Then realise I'll also want Open Office or MySQL and start all over again!
That said, there are some packages that I install the latest version of from source. For example, I run my media centre off MythTV and I always like to build the latest version of that from Subversion. But even then, with a package manager, that's as easy as:
# apt-get build-dep mythtv
> cd ~/src/mythtv/
> svn co <svn repo of mythtv>
> configure && (etc)
That is, the package management software already knows all the dependencies for MythTV and it can download and install them automatically. Why spend hours tracking it all down manually?
In the end, it sounds to me like maybe you'd prefer a distro like Gentoo... that's the benefit of Linux, of course. If you don't like how things are run in the Fedora/RedHat distribution, you can just choose a different one.

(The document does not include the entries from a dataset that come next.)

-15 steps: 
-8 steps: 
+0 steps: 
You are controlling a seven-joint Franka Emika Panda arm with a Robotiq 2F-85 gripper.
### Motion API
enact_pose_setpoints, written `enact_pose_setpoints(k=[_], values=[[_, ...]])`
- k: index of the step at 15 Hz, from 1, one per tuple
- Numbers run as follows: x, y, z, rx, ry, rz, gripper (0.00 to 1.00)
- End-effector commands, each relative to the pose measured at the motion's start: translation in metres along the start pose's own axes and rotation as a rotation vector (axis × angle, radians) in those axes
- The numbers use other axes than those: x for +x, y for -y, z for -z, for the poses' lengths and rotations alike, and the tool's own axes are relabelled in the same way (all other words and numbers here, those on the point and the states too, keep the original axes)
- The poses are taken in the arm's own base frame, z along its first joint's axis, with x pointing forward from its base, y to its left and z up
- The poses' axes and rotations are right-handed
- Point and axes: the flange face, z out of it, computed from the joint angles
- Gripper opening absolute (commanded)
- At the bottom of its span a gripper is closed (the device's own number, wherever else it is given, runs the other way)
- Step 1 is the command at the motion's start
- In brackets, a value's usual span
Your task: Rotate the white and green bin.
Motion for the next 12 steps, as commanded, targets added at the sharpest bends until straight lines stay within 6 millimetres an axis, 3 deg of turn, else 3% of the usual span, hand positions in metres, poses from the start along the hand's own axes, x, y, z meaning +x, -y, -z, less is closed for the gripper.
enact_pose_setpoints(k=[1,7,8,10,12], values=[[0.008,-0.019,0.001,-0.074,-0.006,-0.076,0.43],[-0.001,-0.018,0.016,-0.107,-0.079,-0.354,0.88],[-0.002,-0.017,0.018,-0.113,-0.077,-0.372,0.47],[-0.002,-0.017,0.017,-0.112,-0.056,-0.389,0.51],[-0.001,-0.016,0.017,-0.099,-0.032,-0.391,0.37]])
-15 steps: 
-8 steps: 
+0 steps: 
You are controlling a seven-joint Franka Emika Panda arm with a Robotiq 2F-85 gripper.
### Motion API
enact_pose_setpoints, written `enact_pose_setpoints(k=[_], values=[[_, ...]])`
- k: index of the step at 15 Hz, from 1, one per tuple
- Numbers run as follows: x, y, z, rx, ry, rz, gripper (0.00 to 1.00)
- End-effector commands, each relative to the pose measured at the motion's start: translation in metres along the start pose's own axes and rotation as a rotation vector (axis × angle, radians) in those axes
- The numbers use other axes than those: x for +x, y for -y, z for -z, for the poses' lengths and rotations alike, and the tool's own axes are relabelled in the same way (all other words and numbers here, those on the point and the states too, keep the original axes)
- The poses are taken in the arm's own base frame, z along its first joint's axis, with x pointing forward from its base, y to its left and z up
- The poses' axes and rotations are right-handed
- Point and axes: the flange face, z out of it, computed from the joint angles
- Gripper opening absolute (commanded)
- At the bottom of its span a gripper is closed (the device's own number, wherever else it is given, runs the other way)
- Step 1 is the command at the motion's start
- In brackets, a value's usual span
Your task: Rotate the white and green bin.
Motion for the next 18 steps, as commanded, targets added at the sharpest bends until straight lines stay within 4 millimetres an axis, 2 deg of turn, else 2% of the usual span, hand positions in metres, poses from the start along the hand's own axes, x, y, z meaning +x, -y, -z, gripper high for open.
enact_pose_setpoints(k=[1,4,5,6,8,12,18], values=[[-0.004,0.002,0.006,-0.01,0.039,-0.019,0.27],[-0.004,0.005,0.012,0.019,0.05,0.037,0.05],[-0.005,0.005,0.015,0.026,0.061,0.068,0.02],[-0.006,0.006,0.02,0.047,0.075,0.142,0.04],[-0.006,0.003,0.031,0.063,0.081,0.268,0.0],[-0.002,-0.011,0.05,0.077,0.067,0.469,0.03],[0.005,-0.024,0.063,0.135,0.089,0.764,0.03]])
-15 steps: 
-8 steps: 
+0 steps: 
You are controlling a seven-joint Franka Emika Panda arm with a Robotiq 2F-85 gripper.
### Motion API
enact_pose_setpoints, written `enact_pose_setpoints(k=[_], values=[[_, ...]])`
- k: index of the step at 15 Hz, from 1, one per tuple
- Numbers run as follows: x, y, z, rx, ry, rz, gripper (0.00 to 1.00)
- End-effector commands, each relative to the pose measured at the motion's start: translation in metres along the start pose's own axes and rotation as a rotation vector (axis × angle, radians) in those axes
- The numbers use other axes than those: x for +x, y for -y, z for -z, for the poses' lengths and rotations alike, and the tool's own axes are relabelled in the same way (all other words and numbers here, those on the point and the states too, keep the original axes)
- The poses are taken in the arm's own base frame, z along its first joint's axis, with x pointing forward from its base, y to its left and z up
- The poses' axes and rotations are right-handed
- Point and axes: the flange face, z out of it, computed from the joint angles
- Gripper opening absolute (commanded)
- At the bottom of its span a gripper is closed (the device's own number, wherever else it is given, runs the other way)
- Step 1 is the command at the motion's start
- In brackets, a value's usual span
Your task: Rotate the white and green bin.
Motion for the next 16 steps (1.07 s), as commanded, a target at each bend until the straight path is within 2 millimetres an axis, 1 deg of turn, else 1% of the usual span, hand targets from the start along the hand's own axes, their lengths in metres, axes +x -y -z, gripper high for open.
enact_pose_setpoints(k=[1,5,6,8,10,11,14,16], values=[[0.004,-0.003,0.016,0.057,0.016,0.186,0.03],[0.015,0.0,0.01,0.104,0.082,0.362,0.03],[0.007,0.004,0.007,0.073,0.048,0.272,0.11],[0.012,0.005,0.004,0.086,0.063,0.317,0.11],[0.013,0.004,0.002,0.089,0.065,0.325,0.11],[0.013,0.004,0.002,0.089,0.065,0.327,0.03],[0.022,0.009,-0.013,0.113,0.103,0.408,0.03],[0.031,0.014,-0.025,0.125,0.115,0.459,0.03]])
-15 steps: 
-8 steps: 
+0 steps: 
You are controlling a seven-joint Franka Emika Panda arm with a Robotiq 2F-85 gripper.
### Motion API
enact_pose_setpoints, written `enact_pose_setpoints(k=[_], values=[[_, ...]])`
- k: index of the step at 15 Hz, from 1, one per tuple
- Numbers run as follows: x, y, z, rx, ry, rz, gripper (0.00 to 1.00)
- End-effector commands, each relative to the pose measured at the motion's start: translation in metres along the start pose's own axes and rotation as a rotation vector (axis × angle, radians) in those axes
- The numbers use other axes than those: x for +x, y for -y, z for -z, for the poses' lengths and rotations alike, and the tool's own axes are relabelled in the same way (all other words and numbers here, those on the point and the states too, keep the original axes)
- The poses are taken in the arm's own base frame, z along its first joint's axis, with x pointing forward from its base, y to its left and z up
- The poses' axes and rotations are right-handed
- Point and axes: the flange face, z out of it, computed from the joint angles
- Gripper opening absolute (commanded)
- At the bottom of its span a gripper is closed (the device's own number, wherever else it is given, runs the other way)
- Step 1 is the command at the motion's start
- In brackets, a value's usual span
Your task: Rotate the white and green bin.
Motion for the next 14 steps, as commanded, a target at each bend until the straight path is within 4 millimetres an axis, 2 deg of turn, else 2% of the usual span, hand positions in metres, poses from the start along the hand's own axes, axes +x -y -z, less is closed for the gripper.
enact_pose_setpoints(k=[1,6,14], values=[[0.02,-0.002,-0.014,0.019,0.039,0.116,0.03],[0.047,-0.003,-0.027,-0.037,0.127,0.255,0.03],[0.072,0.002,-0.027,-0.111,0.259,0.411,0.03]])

There are a few reasons to use a packaging infrastructure (like yum):
Creating "installations" is much easier to do, due to automatic dependency installation. From the simple yum install blah to creating chroots with mock/--installroot, or live CDs, etc.
Managing those installations. From the obvious yum update to operations which are much harder to do otherwise like: yum --security update, yum --bz=1234 update-minimal, yum --disablerepo=testing distro-sync.
Auditing those installations. The obvious examples here being yum history (not available in plain RHEL-5 atm.) and yum verify.
...however speed is not a factor, for instance Fedora rawhide moves as fast as gentoo.
RHEL-5 does not move that quickly, because it's 3 years old and is not supposed to break ... not because it's managed using yum/rpms. There are third party providers, like iuscommunity, which release co-installable newer releases for various packages. Or if you need to you create your own.
Or you can run a production server on Fedora rawhide or gentoo, both will have the latest packages really quickly ... I would not recommend that option though.
Among other things, tarballs are system independent and YUM appears to be RPM-based and thus mostly usable by Linux only (plus Netware and AIX, so as I said, Linux only :) )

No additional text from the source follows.